Abstract

We show that serum-stimulated fibroblasts transiently express two different forms of fosB mRNA, which are generated by alternative splicing of the transcript from a single gene. In addition to the known long form (fosB-L), encoding a protein of 338 amino acids (FosB-L), a second shorter form (fosB-S) with a deletion of 140 bp was detected. This deletion creates a stop codon 3' to the leucine repeat, giving rise to a protein of 237 amino acids (FosB-S) lacking the carboxyl terminus of FosB-L. Only the long FosB form efficiently induces transformation in mouse and rat fibroblast cell lines and trans-represses the c-fos promoter.

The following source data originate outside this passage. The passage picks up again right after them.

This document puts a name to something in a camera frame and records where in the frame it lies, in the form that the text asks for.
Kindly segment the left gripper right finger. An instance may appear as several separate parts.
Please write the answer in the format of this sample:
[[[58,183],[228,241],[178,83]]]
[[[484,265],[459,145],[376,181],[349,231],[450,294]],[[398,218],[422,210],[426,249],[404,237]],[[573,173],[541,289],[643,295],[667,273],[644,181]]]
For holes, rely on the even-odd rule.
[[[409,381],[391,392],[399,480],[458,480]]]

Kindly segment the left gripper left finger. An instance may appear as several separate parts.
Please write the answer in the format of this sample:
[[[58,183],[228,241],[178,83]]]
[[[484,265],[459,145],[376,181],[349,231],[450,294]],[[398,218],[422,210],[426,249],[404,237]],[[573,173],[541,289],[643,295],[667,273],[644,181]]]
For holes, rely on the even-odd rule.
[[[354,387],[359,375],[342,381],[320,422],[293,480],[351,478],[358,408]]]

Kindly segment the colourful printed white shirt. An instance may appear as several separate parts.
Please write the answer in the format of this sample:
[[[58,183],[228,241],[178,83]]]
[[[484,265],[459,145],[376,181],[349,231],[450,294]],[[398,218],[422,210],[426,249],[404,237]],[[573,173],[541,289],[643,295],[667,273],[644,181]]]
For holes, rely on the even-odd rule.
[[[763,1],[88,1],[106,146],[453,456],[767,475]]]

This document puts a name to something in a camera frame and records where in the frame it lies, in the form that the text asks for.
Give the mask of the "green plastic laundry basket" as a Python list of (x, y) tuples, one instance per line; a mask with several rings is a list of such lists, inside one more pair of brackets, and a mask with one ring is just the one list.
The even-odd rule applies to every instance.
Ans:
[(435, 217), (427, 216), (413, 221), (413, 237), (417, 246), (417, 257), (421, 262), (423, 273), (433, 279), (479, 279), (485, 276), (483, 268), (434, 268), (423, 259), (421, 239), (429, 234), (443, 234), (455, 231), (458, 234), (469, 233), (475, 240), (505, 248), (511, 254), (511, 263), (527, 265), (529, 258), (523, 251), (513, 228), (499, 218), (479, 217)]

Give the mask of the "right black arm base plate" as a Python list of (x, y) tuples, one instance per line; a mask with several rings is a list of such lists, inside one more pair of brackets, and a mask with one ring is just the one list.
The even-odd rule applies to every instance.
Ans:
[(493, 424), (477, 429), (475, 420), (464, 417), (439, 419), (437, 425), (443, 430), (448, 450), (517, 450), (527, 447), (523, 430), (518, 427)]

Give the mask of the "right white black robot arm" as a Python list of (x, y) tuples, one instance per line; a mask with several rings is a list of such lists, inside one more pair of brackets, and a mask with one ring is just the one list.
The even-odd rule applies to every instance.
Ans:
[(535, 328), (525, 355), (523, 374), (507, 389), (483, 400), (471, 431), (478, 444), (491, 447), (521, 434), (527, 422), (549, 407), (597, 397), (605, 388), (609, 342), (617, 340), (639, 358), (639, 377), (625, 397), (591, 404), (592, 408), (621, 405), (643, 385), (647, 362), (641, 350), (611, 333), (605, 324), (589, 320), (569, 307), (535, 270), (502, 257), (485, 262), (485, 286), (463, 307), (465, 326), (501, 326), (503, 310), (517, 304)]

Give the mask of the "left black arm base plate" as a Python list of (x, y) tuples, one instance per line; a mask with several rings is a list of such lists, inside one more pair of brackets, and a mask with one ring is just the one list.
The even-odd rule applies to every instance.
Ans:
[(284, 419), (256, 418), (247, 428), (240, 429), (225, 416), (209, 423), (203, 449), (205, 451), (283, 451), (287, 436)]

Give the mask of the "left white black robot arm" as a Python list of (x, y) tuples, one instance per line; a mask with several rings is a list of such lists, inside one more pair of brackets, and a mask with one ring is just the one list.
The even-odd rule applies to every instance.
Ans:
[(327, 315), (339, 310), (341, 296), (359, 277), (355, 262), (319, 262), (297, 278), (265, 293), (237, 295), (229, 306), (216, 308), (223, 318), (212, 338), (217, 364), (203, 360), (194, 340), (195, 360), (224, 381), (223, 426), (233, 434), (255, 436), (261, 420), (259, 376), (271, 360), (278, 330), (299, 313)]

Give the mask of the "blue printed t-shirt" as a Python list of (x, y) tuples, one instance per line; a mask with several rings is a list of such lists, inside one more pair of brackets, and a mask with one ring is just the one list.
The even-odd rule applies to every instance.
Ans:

Both of these functions are suppressed by coexpressed FosB-S. Upon serum stimulation, maximum expression of the oncogenic fosB-L form precedes the expression of the antagonistic fosB-S form, indicating a new mechanisms regulating the action of members of the Fos family. However, FosB-L and FosB-S do not differ in all trans-regulatory properties: Trans-activation of a 5x TRE-CAT reporter construct in HeLa and NIH-3T3 cells was found with both FosB forms. These observations suggest a correlation between fosB-induced transformation and trans-repression, thus pointing to different mechanisms involved in transformation by fosB and c-fos/v-fos.